Tech At Bloomberg

How Algorithms Can Hurt Society: A Chat With Math Radical Cathy O’Neil

September 15, 2016

Cathy O’Neil believes there is a dark side to numbers. A mathematician by training, she earned her doctorate at Harvard and went on to become a tenure-track professor at Barnard College. In 2007, O’Neil left academia to apply her skills as a quant at hedge fund giant D.E. Shaw. However, the global financial crisis that began in 2008 led O’Neil to question math and its role in fueling many of the world’s problems. The housing bust, financial collapse and rise in unemployment, she explains, “all had been aided and abetted by mathematicians wielding magic formulas.” In early 2011, she quit her hedge fund job.

O’Neil now works as a data scientist, and, as she states on her blog, MathBabe, she hopes to someday have a better answer to the question, “What can a non-academic mathematician do that makes the world a better place?” Through the blog, O’Neil vents about the role that fallible humans play in developing math-powered software that can be used to punish poor people and lead to inequities in criminal justice, education and job hiring, among other areas. That idea and others are captured in her current book, Weapons of Math Destruction: How Big Data Increases Inequality and Threatens Democracy.

O’Neil will be speaking at Bloomberg Data for Good Exchange, an ongoing event series by Bloomberg LP that showcases how data science can be used to solve problems at the core of society. This conversation has been edited for length.

What will you be speaking about at Data for Good Exchange?

I’ll be speaking about the book I wrote called Weapons of Math Destruction. It talks about how algorithms can be used against people, and how it’s having a destructive effect on equality and democracy. It’s exacerbating inequality. We’re using algorithms to reward rich people and prey on poor people.

 

Is there a way out of this situation we’re in?

Sure. I don’t think it’s inherent for algorithms to be like that. In fact, I don’t think it’s entirely like that. But I think that there’s a danger that we’re blindly trusting algorithms because they’re mathematical. I’m calling for awareness that algorithms can have a negative effect, but they’re not inherently unbiased. We shouldn’t be intimidated by them. We should be aware that they can be problematic and start interrogating them.

 

Are there ways that data can be used for good? Is it all bad?

At the beginning of the book, I talk about which kinds of algorithms I’m worried about. For an algorithm to be something I’m worried about, it has to have three characteristics. Number one: it has to be very widespread and high impact. That’s when it’s used to make important decisions in people’s lives. The second thing is that it’s opaque or secret – we don’t understand what’s going on. The third thing is that it’s destructive.

There are plenty of algorithms out there – I write algorithms myself – that are not like that, so I don’t want to say at all that every algorithm is like that. Moreover, I would argue that many algorithms that are worrying me now, could be recast in a more positive way. So I have hope. The main thing I want to do is raise awareness of the potential downsides.

 

Are there any industries that are particularly bad with how they use or misuse data?

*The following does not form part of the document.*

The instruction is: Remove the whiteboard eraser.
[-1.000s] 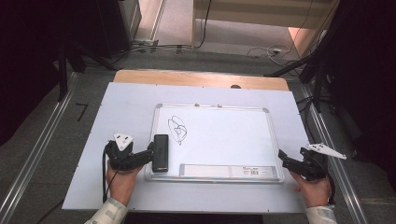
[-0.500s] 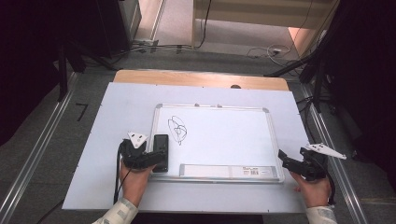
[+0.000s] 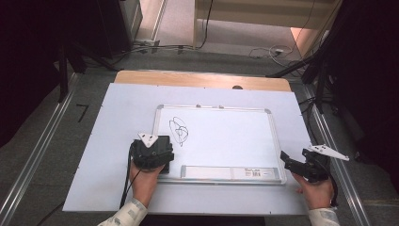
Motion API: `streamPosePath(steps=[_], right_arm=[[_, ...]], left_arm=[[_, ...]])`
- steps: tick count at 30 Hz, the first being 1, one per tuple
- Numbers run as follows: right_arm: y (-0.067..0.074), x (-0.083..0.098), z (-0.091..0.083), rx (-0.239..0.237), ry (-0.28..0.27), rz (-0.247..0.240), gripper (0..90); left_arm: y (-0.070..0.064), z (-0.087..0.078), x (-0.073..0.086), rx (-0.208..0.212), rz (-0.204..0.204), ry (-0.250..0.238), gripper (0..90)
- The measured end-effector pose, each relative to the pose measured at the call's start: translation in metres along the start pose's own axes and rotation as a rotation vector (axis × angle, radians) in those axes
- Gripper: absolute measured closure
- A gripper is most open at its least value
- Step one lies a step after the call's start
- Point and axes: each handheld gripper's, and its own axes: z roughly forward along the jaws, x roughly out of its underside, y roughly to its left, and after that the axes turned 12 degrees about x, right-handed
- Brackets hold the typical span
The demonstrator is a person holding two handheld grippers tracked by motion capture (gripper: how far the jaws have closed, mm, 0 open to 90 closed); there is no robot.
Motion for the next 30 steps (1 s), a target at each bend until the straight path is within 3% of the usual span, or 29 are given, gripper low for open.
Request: streamPosePath(steps=[12,21,24,30], right_arm=[[-0.001,0.0,0.0,-0.001,0.001,0.002,12.3],[-0.001,0.0,0.0,-0.001,0.001,0.001,12.4],[-0.001,0.0,0.0,-0.001,0.002,0.0,12.4],[0.0,0.0,0.0,-0.002,0.003,0.0,12.4]], left_arm=[[-0.014,0.011,0.005,-0.027,0.02,0.044,23.1],[-0.018,0.015,0.007,-0.076,0.012,0.031,28.9],[-0.017,0.014,0.006,-0.067,0.013,0.023,37.1],[-0.015,0.015,0.005,-0.045,0.021,0.029,38.0]])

There are three industries that are particularly bad. First, there’s criminal justice. People are only just starting to understand how biased the data of criminal justice is. The second one I would mention is education. They have a bunch of algorithms called teacher growth models or teacher value added models, and their goal is to identify bad teachers and get rid of bad teachers. But the problem is that statistically they are very weak – they’re very noisy models. The third example is anything to do with hiring. Large companies will use algorithms to help them hire people. That could be a personality test – like an online test that applicants have to go through. There’s no understanding of what those algorithms are doing.

 

You’ve worked with numbers your whole career. Did writing this book make you disillusioned about data?

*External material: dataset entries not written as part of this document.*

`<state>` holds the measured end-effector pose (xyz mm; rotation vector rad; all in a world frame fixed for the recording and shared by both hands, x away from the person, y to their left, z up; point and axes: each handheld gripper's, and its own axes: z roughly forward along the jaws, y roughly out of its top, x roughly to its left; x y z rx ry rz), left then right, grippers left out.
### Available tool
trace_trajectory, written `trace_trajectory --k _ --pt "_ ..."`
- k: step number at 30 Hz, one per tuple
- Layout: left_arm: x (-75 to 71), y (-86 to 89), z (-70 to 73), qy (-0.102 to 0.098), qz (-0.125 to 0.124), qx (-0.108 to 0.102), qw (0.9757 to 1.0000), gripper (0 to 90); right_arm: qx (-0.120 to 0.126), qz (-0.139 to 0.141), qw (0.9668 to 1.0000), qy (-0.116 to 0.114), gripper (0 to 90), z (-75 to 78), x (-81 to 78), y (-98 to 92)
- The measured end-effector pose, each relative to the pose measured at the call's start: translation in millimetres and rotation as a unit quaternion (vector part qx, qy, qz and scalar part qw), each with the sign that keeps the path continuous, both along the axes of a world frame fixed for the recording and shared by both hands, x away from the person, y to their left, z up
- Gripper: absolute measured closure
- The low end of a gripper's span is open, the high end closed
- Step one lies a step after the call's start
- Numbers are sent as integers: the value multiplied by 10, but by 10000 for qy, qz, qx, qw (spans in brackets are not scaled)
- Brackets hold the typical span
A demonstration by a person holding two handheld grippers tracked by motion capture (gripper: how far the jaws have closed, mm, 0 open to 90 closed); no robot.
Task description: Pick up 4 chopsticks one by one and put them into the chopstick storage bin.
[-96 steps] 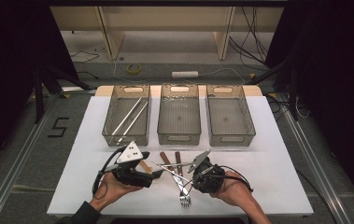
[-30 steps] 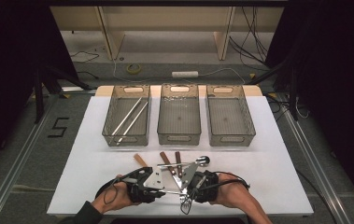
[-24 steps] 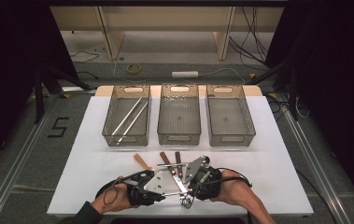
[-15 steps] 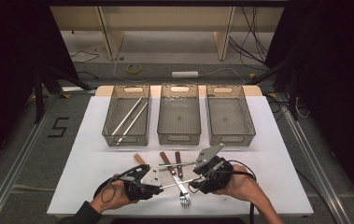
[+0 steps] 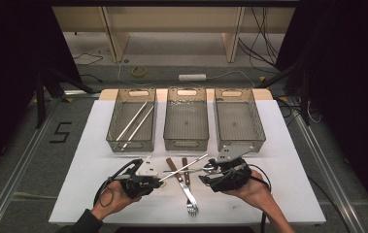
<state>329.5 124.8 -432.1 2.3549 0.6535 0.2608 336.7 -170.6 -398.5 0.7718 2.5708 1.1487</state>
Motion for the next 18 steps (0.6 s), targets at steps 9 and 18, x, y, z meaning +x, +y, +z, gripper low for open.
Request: trace_trajectory --k 9,18 --pt "73 142 29 -129 521 -236 9983 860 374 -369 9986 -41 331 -69 -20 -170" --pt "131 302 68 -159 916 -433 9947 861 705 -691 9951 12 300 -156 -53 -334"
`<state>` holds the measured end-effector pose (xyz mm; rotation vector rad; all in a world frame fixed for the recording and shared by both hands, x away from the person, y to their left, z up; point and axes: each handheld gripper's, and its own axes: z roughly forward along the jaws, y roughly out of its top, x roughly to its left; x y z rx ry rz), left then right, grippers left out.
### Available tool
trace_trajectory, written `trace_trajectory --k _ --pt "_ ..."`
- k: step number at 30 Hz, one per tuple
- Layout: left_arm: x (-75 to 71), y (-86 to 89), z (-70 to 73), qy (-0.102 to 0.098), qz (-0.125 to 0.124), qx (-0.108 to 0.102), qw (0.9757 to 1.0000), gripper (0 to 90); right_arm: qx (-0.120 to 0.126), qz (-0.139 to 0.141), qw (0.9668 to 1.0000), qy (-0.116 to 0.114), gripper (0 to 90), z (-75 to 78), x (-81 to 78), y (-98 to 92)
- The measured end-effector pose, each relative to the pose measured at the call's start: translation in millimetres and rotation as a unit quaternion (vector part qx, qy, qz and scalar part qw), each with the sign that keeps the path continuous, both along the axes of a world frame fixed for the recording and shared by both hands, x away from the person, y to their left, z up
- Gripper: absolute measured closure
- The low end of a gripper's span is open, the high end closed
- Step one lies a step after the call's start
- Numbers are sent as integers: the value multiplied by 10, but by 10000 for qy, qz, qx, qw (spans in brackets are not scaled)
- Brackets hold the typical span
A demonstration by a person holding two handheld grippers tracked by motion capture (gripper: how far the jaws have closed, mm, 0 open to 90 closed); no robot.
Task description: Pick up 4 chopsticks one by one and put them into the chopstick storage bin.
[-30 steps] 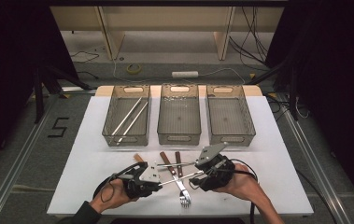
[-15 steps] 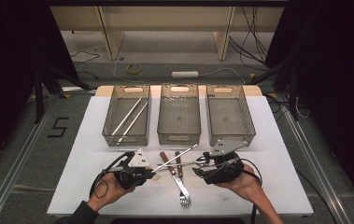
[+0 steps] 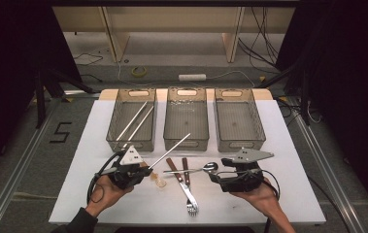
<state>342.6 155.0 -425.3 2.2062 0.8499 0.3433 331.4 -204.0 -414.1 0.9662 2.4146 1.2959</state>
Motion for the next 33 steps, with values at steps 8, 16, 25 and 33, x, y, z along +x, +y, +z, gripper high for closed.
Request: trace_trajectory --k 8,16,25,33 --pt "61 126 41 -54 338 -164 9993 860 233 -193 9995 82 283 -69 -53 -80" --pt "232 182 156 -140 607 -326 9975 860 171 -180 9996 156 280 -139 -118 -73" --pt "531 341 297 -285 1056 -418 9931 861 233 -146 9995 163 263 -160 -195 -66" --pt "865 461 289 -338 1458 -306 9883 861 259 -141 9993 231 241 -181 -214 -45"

I would say the opposite happened. When I quit my job in 2012 to write this book, I was really frustrated. Over the last four years, the field of interrogating algorithms has started. We’re seeing people like Julia Angwin at ProPublica, who is going to be part of Bloomberg Data for Good Exchange. People are becoming a lot more aware of these issues, so if anything, I’m much happier than I was a few years ago. I’m hopeful, actually. But I still think it’s urgent; I’m not saying our job is done. I just think that people are becoming aware that it needs to get done.

 

What would you say to people getting into data science?

I would like them to think not only about how to be a technically proficient data scientist but also how to put into place data oriented monitors to understand how your model is affecting the world.